Given information Start Marker

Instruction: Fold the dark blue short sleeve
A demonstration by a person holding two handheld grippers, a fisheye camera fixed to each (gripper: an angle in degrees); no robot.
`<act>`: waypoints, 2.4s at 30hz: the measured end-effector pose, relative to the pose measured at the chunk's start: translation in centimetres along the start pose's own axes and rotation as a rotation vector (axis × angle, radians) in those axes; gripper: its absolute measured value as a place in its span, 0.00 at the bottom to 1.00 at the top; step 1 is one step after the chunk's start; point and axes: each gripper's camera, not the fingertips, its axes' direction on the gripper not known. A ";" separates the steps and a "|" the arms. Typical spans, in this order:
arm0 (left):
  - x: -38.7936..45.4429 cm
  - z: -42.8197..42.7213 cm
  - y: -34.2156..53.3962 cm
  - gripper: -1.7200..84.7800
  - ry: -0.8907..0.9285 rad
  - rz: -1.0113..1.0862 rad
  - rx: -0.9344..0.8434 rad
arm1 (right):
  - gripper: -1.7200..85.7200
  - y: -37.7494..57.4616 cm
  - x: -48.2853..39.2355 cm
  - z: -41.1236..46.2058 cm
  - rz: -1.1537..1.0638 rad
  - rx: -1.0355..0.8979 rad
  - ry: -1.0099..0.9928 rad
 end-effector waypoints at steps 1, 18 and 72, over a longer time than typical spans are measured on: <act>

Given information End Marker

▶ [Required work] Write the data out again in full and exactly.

▶ [Answer for the task]
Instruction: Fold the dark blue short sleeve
A demonstration by a person holding two handheld grippers, a fisheye camera fixed to each (gripper: an angle in degrees); no robot.
`<act>`: waypoints, 2.4s at 30hz: the measured end-effector pose, relative to the pose measured at the chunk's start: translation in centimetres along the start pose's own axes and rotation as a rotation vector (axis × angle, radians) in those axes; gripper: its absolute measured value as a place in its span, 0.00 at the bottom to 1.00 at the top; step 1 is one step after the chunk's start; point and axes: each gripper's camera, not the fingertips, its axes' direction on the gripper not known. A ";" separates the steps and a "|" the arms. Typical spans, in this order:
arm0 (left):
  - x: -38.7936..45.4429 cm
  - z: -42.8197..42.7213 cm
  - y: -34.2156..53.3962 cm
  - gripper: -1.7200..84.7800
  - ry: -0.8907..0.9285 rad
  - rz: -1.0113..1.0862 rad
  - rx: -0.9344..0.8434 rad
arm1 (right):
  - gripper: -1.7200..85.7200
  - y: -37.7494..57.4616 cm
  - x: -48.2853..39.2355 cm
  - z: -41.1236..46.2058 cm
  - rz: -1.1537..1.0638 rad
  - rx: -1.0355..0.8979 rad
  - ry: -1.0099..0.9928 rad
 end-effector waypoints at steps 1, 18 and 72, over a longer time than typical spans are measured on: <act>

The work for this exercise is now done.